### Problem to solve
Within the material below, transcribe exactly the lines from the one holding "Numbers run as" through the one holding "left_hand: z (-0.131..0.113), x", keeping both ends and skipping the rest.

### Data supplied
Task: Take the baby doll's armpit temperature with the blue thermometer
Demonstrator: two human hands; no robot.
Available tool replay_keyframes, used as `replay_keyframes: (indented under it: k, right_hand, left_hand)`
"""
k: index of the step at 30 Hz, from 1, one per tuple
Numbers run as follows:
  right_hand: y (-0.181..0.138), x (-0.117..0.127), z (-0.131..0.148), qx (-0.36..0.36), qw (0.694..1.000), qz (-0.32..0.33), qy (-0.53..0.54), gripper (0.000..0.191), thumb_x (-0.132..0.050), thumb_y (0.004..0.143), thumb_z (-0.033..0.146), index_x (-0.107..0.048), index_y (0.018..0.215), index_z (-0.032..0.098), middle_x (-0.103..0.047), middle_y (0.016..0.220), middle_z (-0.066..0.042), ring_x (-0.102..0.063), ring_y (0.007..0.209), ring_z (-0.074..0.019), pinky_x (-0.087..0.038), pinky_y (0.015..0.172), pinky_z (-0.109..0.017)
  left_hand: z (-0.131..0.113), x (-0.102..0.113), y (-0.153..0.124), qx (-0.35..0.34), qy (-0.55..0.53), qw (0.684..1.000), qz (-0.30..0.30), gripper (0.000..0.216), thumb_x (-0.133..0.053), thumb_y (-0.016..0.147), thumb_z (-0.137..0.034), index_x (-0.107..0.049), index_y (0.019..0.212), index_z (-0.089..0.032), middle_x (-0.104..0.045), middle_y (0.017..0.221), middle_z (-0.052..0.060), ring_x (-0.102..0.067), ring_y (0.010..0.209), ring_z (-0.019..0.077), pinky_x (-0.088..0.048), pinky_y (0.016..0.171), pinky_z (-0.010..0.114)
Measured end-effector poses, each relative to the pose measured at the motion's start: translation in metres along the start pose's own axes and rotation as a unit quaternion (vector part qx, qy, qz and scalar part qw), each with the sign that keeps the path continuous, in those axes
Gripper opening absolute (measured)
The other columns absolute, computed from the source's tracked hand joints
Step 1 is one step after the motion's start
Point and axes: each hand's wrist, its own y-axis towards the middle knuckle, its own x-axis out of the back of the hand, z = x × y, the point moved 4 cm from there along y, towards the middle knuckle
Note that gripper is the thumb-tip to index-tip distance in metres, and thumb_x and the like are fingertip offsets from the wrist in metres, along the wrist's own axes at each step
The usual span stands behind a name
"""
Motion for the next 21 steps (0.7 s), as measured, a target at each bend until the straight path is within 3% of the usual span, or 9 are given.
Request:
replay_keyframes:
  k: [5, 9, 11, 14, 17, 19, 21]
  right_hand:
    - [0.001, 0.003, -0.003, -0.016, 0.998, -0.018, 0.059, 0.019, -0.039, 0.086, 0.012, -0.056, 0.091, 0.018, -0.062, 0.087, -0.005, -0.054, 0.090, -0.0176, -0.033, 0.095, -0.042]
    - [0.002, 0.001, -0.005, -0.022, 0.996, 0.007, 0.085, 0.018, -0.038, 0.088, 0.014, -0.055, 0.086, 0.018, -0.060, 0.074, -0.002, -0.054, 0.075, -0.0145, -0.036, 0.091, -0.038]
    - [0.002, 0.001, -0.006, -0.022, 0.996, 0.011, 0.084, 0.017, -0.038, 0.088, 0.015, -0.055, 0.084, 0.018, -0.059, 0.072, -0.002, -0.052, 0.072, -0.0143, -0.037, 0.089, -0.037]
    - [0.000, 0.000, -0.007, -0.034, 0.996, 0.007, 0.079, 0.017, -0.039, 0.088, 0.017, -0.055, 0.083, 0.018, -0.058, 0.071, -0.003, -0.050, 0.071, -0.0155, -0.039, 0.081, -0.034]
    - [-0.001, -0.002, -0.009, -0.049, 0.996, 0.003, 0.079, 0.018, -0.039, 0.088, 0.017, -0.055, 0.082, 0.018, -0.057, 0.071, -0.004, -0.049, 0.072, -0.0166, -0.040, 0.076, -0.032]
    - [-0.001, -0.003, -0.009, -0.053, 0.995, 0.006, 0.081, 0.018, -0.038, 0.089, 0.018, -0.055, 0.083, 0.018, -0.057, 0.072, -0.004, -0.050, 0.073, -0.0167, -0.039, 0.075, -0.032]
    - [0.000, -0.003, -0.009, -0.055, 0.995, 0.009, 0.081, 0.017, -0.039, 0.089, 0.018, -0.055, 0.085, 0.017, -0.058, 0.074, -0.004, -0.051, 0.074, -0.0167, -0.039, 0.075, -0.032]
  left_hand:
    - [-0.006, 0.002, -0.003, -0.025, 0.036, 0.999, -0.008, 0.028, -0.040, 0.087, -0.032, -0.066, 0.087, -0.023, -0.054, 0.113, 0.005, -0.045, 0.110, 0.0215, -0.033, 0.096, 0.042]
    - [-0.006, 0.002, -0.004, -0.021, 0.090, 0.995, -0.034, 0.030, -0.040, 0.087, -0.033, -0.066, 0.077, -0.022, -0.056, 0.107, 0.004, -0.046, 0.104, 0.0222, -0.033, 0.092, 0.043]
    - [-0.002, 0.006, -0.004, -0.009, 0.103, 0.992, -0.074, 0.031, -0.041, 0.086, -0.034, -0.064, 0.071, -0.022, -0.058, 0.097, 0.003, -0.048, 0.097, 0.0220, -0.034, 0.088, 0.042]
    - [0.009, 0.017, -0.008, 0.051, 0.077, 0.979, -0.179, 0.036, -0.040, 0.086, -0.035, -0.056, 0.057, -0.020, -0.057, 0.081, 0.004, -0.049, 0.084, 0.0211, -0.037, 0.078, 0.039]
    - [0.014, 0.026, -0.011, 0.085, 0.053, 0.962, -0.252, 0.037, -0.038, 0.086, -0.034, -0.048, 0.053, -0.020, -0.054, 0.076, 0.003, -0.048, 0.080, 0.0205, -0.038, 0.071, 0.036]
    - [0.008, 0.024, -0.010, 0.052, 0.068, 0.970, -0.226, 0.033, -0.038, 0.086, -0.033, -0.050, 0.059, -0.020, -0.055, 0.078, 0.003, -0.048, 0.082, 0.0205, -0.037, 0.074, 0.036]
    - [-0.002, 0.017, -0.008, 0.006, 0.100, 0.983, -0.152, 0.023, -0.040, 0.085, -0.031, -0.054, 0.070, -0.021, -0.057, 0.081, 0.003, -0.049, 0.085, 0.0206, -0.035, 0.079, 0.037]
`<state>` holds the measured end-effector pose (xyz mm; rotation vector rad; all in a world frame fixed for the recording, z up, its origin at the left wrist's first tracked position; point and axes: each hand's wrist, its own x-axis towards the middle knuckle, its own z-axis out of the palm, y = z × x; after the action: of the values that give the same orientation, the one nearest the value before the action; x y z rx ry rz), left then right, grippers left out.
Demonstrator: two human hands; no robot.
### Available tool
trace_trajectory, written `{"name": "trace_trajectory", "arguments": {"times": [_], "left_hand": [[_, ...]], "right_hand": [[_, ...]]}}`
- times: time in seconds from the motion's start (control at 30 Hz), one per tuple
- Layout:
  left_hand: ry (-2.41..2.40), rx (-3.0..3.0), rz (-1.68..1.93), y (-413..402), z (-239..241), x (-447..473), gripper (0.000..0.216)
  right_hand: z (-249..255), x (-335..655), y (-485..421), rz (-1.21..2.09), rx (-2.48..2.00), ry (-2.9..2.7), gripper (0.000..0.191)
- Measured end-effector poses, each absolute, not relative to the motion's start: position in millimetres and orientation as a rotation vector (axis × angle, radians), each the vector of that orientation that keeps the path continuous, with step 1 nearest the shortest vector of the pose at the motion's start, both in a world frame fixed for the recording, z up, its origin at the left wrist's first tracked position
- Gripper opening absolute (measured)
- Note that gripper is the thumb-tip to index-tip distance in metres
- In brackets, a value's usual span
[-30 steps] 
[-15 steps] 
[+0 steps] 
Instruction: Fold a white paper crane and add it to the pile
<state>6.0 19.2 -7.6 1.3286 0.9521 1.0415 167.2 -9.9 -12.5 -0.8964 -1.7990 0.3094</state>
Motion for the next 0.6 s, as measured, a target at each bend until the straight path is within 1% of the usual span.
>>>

### Solution to this problem
Numbers run as follows:
  right_hand: y (-0.181..0.138), x (-0.117..0.127), z (-0.131..0.148), qx (-0.36..0.36), qw (0.694..1.000), qz (-0.32..0.33), qy (-0.53..0.54), gripper (0.000..0.191), thumb_x (-0.132..0.050), thumb_y (0.004..0.143), thumb_z (-0.033..0.146), index_x (-0.107..0.048), index_y (0.018..0.215), index_z (-0.032..0.098), middle_x (-0.103..0.047), middle_y (0.016..0.220), middle_z (-0.066..0.042), ring_x (-0.102..0.063), ring_y (0.007..0.209), ring_z (-0.074..0.019), pinky_x (-0.087..0.038), pinky_y (0.015..0.172), pinky_z (-0.109..0.017)
  left_hand: z (-0.131..0.113), x (-0.102..0.113), y (-0.153..0.124), qx (-0.35..0.34), qy (-0.55..0.53), qw (0.684..1.000), qz (-0.30..0.30), gripper (0.000..0.216), thumb_x (-0.133..0.053), thumb_y (-0.016..0.147), thumb_z (-0.137..0.034), index_x (-0.107..0.049), index_y (0.019..0.212), index_z (-0.089..0.032), middle_x (-0.104..0.045), middle_y (0.017..0.221), middle_z (-0.052..0.060), ring_x (-0.102..0.067), ring_y (0.010..0.209), ring_z (-0.019..0.077), pinky_x (-0.088..0.048), pinky_y (0.016..0.171), pinky_z (-0.010..0.114)

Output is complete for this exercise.